#### What to do
Check each line of the data for "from", and copy the ones that have it.

▬▬▬

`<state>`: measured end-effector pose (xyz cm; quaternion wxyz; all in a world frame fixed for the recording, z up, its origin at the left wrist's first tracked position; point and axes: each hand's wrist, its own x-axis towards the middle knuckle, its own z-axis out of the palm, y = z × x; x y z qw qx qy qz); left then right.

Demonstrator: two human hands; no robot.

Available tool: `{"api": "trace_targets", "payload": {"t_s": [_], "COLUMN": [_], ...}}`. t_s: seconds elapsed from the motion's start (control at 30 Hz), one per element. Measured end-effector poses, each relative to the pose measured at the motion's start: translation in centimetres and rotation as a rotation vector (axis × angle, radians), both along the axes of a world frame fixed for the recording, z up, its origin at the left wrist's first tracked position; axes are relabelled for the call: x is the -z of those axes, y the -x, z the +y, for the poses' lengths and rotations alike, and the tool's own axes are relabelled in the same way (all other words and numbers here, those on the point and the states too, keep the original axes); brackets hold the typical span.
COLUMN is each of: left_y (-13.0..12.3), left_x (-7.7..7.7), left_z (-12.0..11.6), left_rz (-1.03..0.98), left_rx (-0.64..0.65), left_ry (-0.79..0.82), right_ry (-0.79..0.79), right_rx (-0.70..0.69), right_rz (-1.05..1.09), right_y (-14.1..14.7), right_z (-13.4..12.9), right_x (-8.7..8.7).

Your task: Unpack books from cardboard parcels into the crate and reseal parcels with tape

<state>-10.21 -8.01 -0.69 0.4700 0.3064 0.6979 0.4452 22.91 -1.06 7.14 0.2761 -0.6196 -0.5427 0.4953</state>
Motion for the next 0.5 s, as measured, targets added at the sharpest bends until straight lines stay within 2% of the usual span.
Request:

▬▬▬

#### Solution to the exercise
Available tool: `{"api": "trace_targets", "payload": {"t_s": [_], "COLUMN": [_], ...}}`. t_s: seconds elapsed from the motion's start (control at 30 Hz), one per element. Measured end-effector poses, each relative to the pose measured at the motion's start: translation in centimetres and rotation as a rotation vector (axis × angle, radians), both along the axes of a world frame fixed for the recording, z up, its origin at the left wrist's first tracked position; axes are relabelled for the call: x is the -z of those axes, y the -x, z the +y, for the poses' lengths and rotations alike, and the tool's own axes are relabelled in the same way (all other words and numbers here, those on the point and the states too, keep the original axes); brackets hold the typical span.
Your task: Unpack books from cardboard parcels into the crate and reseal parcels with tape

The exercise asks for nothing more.